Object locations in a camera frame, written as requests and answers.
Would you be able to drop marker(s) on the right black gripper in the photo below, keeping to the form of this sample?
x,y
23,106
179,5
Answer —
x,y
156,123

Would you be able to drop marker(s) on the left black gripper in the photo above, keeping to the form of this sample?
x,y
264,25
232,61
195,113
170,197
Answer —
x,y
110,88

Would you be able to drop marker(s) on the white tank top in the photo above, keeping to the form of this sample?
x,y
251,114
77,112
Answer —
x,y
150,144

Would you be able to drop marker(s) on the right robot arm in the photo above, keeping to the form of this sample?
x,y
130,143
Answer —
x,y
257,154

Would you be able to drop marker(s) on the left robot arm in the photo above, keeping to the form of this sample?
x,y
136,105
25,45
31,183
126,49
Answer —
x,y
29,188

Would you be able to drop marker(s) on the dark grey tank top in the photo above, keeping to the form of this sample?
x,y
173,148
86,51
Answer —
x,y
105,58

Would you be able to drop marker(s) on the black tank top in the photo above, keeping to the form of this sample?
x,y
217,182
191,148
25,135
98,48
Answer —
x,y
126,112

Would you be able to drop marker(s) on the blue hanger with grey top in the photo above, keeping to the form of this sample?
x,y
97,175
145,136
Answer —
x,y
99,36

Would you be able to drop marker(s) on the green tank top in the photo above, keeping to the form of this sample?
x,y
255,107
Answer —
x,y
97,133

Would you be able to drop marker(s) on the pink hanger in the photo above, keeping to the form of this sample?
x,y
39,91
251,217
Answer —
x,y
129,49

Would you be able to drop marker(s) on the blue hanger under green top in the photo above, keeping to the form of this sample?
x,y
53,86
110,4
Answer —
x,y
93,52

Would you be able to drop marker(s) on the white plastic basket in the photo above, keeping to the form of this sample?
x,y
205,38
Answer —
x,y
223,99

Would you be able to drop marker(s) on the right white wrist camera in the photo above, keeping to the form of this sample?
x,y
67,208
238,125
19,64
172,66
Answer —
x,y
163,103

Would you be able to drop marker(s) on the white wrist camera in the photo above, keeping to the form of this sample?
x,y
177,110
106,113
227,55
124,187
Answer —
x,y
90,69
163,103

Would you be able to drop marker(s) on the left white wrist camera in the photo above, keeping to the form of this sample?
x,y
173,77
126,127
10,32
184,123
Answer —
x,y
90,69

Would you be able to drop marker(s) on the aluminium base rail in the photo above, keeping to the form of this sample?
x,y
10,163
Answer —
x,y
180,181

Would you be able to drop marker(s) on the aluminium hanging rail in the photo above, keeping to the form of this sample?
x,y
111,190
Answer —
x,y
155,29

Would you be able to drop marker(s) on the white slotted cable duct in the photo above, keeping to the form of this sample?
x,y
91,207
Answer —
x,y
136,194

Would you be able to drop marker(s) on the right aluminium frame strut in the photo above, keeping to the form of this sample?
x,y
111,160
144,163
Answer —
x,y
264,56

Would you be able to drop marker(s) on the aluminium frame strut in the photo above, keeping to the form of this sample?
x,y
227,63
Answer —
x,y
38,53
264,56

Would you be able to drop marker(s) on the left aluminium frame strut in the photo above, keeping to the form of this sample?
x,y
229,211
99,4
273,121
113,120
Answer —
● ● ● ● ●
### WHAT TO DO
Repeat, word for word, all the lines above.

### YOUR SOLUTION
Object locations in a camera frame, written as requests and answers.
Would you be able to drop marker(s) on the right black gripper in the photo below, keeping to the form of this sample?
x,y
23,106
179,5
Answer —
x,y
156,123

Would you be able to drop marker(s) on the left black gripper in the photo above, keeping to the form of this sample?
x,y
264,25
232,61
195,113
170,197
Answer —
x,y
110,88

Would you be able to drop marker(s) on the white tank top in the photo above, keeping to the form of this sample?
x,y
251,114
77,112
Answer —
x,y
150,144

Would you be able to drop marker(s) on the right robot arm in the photo above, keeping to the form of this sample?
x,y
130,143
Answer —
x,y
257,154

Would you be able to drop marker(s) on the left robot arm in the photo above, keeping to the form of this sample?
x,y
136,105
25,45
31,183
126,49
Answer —
x,y
29,188

Would you be able to drop marker(s) on the dark grey tank top in the photo above, keeping to the form of this sample?
x,y
173,148
86,51
Answer —
x,y
105,58

Would you be able to drop marker(s) on the black tank top in the photo above, keeping to the form of this sample?
x,y
217,182
191,148
25,135
98,48
Answer —
x,y
126,112

Would you be able to drop marker(s) on the blue hanger with grey top in the photo above, keeping to the form of this sample?
x,y
97,175
145,136
Answer —
x,y
99,36

Would you be able to drop marker(s) on the green tank top in the photo above, keeping to the form of this sample?
x,y
255,107
Answer —
x,y
97,133

Would you be able to drop marker(s) on the pink hanger in the photo above, keeping to the form of this sample?
x,y
39,91
251,217
Answer —
x,y
129,49

Would you be able to drop marker(s) on the blue hanger under green top in the photo above, keeping to the form of this sample?
x,y
53,86
110,4
Answer —
x,y
93,52

Would you be able to drop marker(s) on the white plastic basket in the photo above, keeping to the form of this sample?
x,y
205,38
Answer —
x,y
223,99

Would you be able to drop marker(s) on the right white wrist camera in the photo above, keeping to the form of this sample?
x,y
67,208
238,125
19,64
172,66
Answer —
x,y
163,103

Would you be able to drop marker(s) on the white wrist camera in the photo above, keeping to the form of this sample?
x,y
177,110
106,113
227,55
124,187
Answer —
x,y
90,69
163,103

Would you be able to drop marker(s) on the left white wrist camera in the photo above, keeping to the form of this sample?
x,y
173,77
126,127
10,32
184,123
Answer —
x,y
90,69

Would you be able to drop marker(s) on the aluminium base rail in the photo above, keeping to the form of this sample?
x,y
10,163
Answer —
x,y
180,181

Would you be able to drop marker(s) on the aluminium hanging rail in the photo above, keeping to the form of this sample?
x,y
111,190
Answer —
x,y
155,29

Would you be able to drop marker(s) on the white slotted cable duct in the photo above, keeping to the form of this sample?
x,y
91,207
Answer —
x,y
136,194

Would you be able to drop marker(s) on the right aluminium frame strut in the photo above, keeping to the form of this sample?
x,y
111,160
144,163
Answer —
x,y
264,56

Would you be able to drop marker(s) on the aluminium frame strut in the photo above, keeping to the form of this sample?
x,y
227,63
Answer —
x,y
38,53
264,56

Would you be able to drop marker(s) on the left aluminium frame strut in the photo above, keeping to the form of this sample?
x,y
229,211
99,4
273,121
113,120
Answer —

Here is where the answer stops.